## WHAT THIS TASK INVOLVES
Transcribe the rest of the listing below, starting with the line that contains "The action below" and ending with the last line, exactly as written.

## DATASET SECTION
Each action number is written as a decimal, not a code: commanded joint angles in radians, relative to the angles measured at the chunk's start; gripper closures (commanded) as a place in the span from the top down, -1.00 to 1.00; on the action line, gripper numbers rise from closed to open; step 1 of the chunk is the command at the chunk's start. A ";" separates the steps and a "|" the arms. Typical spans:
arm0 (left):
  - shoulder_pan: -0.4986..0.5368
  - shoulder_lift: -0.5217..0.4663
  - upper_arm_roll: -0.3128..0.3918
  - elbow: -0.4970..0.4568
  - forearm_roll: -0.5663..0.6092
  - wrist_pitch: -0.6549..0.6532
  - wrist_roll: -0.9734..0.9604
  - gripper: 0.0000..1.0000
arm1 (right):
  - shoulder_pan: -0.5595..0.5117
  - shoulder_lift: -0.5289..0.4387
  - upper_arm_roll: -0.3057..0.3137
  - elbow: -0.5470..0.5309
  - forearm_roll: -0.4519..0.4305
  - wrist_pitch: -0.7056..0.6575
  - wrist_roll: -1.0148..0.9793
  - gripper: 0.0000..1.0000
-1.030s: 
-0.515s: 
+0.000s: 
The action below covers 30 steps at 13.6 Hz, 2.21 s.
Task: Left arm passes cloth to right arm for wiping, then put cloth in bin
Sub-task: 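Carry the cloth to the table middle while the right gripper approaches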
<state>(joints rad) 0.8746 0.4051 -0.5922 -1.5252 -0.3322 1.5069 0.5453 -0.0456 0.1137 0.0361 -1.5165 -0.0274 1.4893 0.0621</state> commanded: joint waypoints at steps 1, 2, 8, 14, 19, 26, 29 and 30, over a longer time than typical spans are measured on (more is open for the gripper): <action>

## RESULT OF THIS TASK
The action below covers 30 steps at 13.6 Hz, 2.21 s.
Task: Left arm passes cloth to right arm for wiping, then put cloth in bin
Sub-task: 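Carry the cloth to the table middle while the right gripper approaches
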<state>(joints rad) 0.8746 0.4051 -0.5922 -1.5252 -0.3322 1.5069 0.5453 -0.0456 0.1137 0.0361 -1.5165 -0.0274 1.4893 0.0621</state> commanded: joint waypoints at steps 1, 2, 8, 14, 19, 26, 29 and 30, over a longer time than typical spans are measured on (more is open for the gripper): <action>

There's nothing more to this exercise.